Summary of Bill (Recommended Substitute): The Office of Insurance Commissioner (OIC) must conduct a study of language access problems encountered by consumers who purchase health insurance. The study must include an analysis of the health care problems encountered by consumers with limited English proficiency; barriers to understanding insurance, costs and dispute resolution; the feasibility of requiring health care insurers to provide translation and communication assistance; and the feasibility of OIC offering interpretation and translation services for consumer advice and dispute resolution assistance. The recommendations are due January 1, 2009.

EFFECT OF CHANGES MADE BY HEALTH & LONG-TERM CARE COMMITTEE (Recommended Substitute): The requirement for insurance carriers, the Public Employees Benefits Board plans, and the Basic Health program to provide translation and language access services is removed. The study of language access services remains.

Appropriation: None.

Fiscal Note: Available.

Committee/Commission/Task Force Created: No.

Effective Date: Ninety days after adjournment of session in which bill is passed.

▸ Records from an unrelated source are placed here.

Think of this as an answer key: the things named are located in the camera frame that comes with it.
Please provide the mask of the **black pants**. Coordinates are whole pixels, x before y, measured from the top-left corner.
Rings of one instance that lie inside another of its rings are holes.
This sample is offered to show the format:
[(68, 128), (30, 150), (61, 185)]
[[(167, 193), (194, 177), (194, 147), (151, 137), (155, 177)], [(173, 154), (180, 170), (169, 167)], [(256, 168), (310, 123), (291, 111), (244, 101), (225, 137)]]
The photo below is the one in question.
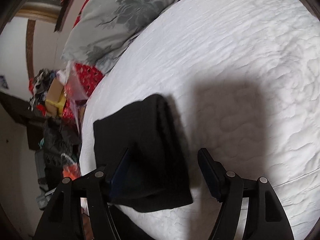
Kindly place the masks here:
[[(138, 212), (174, 209), (193, 203), (188, 166), (170, 107), (159, 94), (133, 102), (93, 123), (94, 154), (104, 167), (107, 200)], [(112, 199), (111, 179), (129, 148), (127, 198)]]

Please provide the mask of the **clear plastic bag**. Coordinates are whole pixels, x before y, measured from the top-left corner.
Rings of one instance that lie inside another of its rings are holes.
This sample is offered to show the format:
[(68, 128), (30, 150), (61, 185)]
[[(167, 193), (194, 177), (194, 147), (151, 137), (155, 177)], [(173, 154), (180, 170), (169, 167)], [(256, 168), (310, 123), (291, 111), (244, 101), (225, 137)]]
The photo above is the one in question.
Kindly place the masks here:
[(79, 109), (83, 106), (88, 100), (88, 96), (80, 82), (80, 79), (77, 75), (75, 64), (71, 61), (68, 61), (66, 66), (67, 81), (64, 86), (66, 98), (69, 100), (70, 109), (73, 113), (75, 124), (80, 132), (80, 121), (79, 121)]

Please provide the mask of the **cardboard box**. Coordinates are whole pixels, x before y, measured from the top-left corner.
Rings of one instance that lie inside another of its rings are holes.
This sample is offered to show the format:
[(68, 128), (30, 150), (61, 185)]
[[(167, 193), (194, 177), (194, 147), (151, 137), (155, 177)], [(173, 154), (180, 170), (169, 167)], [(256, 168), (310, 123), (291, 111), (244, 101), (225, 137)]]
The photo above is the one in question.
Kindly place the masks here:
[(65, 103), (66, 97), (64, 86), (55, 78), (50, 85), (44, 102), (48, 115), (54, 118), (62, 116)]

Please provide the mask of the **red floral quilt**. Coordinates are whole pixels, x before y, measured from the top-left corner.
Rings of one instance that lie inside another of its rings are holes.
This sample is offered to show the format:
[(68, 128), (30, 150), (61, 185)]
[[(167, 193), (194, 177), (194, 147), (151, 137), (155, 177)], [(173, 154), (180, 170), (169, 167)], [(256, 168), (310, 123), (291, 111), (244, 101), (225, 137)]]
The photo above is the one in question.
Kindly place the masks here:
[[(73, 27), (75, 27), (79, 23), (82, 11), (88, 2), (89, 0), (85, 0), (74, 22)], [(74, 68), (79, 78), (80, 85), (82, 85), (86, 95), (90, 97), (97, 85), (103, 79), (104, 75), (95, 66), (88, 66), (85, 64), (75, 63)]]

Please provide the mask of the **white quilted bedspread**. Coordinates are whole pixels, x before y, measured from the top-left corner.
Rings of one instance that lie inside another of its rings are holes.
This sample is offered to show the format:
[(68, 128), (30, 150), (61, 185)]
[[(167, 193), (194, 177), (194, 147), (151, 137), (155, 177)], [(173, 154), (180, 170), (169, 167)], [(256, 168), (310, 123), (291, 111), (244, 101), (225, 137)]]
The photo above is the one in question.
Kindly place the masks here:
[(197, 164), (266, 177), (295, 239), (319, 219), (319, 20), (299, 0), (181, 0), (153, 21), (92, 94), (80, 168), (95, 169), (93, 122), (158, 93), (188, 162), (193, 203), (138, 213), (155, 239), (207, 239), (220, 204)]

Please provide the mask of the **clothes pile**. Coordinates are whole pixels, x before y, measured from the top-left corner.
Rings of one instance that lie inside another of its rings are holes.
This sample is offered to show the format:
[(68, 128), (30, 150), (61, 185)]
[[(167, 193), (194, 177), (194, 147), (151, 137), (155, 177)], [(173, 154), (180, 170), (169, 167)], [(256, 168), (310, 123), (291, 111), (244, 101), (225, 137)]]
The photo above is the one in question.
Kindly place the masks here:
[(29, 104), (31, 111), (34, 111), (38, 105), (44, 106), (46, 96), (53, 80), (57, 76), (57, 72), (57, 70), (44, 68), (35, 77), (29, 79), (29, 92), (31, 92)]

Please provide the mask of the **grey floral pillow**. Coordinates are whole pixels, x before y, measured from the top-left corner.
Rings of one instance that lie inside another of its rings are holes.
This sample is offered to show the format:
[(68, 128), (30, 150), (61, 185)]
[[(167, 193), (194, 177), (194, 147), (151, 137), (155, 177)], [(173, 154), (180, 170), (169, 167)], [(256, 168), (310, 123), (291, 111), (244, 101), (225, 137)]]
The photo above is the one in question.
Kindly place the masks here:
[(180, 0), (88, 0), (73, 27), (62, 59), (95, 66), (106, 74), (134, 39)]

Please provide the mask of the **dark wooden headboard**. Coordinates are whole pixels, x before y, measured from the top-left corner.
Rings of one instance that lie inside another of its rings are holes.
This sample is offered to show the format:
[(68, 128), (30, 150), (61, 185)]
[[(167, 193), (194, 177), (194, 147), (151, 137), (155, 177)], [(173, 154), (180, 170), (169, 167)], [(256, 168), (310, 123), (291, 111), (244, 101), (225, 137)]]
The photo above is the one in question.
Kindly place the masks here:
[(56, 21), (54, 32), (61, 32), (74, 0), (61, 0), (61, 10)]

Staff Summary of Public Testimony on Original Bill: PRO: This is an important area for our non-English speaking population. Quality medical care is compromised if there can be no communication with the provider and the patient. Qualified translators are very important to ensure complicated medical terminology and critical health information and instruction can be accurately relayed. In a recent emergency room experience, the patient had to rely on her seven year old daughter to translate the medical information, to the degree she could do that, and important instructions were not relayed, compromising her health. The variety of patients and language issued encountered at Harborview raises a technical challenge. It is not always possible to find resources to translate for all languages, but it is important to have a systemic approach to accommodating these needs. The Institute of Medicine has identified clear communication as one of the important steps for eliminating medical errors. These translation services are critical life and death issues for many. The physicians are bearing the burden of trying to provide translation services now and we support the concept of having insurance pay providers for this service. DSHS has provided adequate reimbursement for this service and provides a model to look to.

CON: This is the wrong approach to an important issue. The bill is too simple and does not address the complexity of providing for over 200 languages recognized by the Census Bureau. It is unclear how much needs to be translated, especially in regard to all the printed materials. This could be very difficult and very expensive to implement.

Persons Testifying: PRO: Senator Shin, prime sponsor; Diana Rashid, Washington Community Action Network; Irma Ledozina, Washington Community Action Network; Jackie Der, Harborview Medical Center; Lori Buchsbaum, Northwest Health Law Advocates; Len McComb, Washington State Hospital Association; Susie Tracy, Washington State Medical Association.

CON: Mel Sorenson, Americas Health Insurance Plans and Washington Association of Health Underwriters; Leanne Gassaway, Americas Health Insurance Plans.